◆ **Task requirements**:
All of the data is to be printed again exactly as it appears.

(Given data begins)

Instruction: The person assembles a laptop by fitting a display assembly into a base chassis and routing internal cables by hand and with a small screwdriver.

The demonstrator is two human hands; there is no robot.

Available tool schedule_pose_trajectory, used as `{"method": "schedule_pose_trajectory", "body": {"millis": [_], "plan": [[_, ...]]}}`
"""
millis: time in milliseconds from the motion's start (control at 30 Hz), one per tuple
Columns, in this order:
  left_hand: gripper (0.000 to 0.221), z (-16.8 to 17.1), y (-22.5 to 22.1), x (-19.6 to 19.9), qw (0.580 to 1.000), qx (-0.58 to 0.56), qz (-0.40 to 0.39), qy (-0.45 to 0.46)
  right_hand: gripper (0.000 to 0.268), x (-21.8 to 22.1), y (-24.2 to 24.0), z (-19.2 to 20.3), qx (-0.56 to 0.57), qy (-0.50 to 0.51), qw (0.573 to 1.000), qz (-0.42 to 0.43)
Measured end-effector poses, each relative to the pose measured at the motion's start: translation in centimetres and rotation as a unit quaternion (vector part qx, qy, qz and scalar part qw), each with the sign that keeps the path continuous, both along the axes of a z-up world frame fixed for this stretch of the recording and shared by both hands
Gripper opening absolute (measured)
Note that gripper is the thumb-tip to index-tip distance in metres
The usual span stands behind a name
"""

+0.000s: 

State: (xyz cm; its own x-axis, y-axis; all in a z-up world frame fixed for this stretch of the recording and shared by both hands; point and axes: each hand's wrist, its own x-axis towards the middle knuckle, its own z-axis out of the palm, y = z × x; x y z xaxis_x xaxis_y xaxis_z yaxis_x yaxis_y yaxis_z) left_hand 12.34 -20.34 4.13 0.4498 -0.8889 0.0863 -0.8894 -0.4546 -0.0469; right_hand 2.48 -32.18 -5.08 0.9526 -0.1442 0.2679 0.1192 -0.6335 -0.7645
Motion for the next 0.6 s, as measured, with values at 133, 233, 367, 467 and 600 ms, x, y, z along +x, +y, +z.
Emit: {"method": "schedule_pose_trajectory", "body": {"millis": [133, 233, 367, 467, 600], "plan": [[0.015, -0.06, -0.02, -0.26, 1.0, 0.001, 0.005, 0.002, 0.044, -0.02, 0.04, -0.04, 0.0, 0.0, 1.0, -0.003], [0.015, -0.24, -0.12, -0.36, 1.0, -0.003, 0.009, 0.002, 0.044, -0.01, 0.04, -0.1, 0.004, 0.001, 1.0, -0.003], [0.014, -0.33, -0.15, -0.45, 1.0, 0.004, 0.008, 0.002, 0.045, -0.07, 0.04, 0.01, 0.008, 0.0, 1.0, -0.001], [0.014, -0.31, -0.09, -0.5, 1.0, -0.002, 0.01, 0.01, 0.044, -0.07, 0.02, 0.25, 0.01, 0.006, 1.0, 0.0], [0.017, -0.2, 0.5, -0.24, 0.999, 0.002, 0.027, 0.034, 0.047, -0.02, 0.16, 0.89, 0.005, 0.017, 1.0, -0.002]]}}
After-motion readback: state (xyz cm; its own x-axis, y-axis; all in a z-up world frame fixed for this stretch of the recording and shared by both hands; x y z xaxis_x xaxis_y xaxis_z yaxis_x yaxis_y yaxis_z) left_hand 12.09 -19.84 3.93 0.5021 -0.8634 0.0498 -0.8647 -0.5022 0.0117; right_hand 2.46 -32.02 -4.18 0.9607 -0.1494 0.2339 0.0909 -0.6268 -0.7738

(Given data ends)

◆ **Result of the task**:
Instruction: The person assembles a laptop by fitting a display assembly into a base chassis and routing internal cables by hand and with a small screwdriver.

The demonstrator is two human hands; there is no robot.

Available tool schedule_pose_trajectory, used as `{"method": "schedule_pose_trajectory", "body": {"millis": [_], "plan": [[_, ...]]}}`
"""
millis: time in milliseconds from the motion's start (control at 30 Hz), one per tuple
Columns, in this order:
  left_hand: gripper (0.000 to 0.221), z (-16.8 to 17.1), y (-22.5 to 22.1), x (-19.6 to 19.9), qw (0.580 to 1.000), qx (-0.58 to 0.56), qz (-0.40 to 0.39), qy (-0.45 to 0.46)
  right_hand: gripper (0.000 to 0.268), x (-21.8 to 22.1), y (-24.2 to 24.0), z (-19.2 to 20.3), qx (-0.56 to 0.57), qy (-0.50 to 0.51), qw (0.573 to 1.000), qz (-0.42 to 0.43)
Measured end-effector poses, each relative to the pose measured at the motion's start: translation in centimetres and rotation as a unit quaternion (vector part qx, qy, qz and scalar part qw), each with the sign that keeps the path continuous, both along the axes of a z-up world frame fixed for this stretch of the recording and shared by both hands
Gripper opening absolute (measured)
Note that gripper is the thumb-tip to index-tip distance in metres
The usual span stands behind a name
"""

+0.000s: 

State: (xyz cm; its own x-axis, y-axis; all in a z-up world frame fixed for this stretch of the recording and shared by both hands; point and axes: each hand's wrist, its own x-axis towards the middle knuckle, its own z-axis out of the palm, y = z × x; x y z xaxis_x xaxis_y xaxis_z yaxis_x yaxis_y yaxis_z) left_hand 12.34 -20.34 4.13 0.4498 -0.8889 0.0863 -0.8894 -0.4546 -0.0469; right_hand 2.48 -32.18 -5.08 0.9526 -0.1442 0.2679 0.1192 -0.6335 -0.7645
Motion for the next 0.6 s, as measured, with values at 133, 233, 367, 467 and 600 ms, x, y, z along +x, +y, +z.
Emit: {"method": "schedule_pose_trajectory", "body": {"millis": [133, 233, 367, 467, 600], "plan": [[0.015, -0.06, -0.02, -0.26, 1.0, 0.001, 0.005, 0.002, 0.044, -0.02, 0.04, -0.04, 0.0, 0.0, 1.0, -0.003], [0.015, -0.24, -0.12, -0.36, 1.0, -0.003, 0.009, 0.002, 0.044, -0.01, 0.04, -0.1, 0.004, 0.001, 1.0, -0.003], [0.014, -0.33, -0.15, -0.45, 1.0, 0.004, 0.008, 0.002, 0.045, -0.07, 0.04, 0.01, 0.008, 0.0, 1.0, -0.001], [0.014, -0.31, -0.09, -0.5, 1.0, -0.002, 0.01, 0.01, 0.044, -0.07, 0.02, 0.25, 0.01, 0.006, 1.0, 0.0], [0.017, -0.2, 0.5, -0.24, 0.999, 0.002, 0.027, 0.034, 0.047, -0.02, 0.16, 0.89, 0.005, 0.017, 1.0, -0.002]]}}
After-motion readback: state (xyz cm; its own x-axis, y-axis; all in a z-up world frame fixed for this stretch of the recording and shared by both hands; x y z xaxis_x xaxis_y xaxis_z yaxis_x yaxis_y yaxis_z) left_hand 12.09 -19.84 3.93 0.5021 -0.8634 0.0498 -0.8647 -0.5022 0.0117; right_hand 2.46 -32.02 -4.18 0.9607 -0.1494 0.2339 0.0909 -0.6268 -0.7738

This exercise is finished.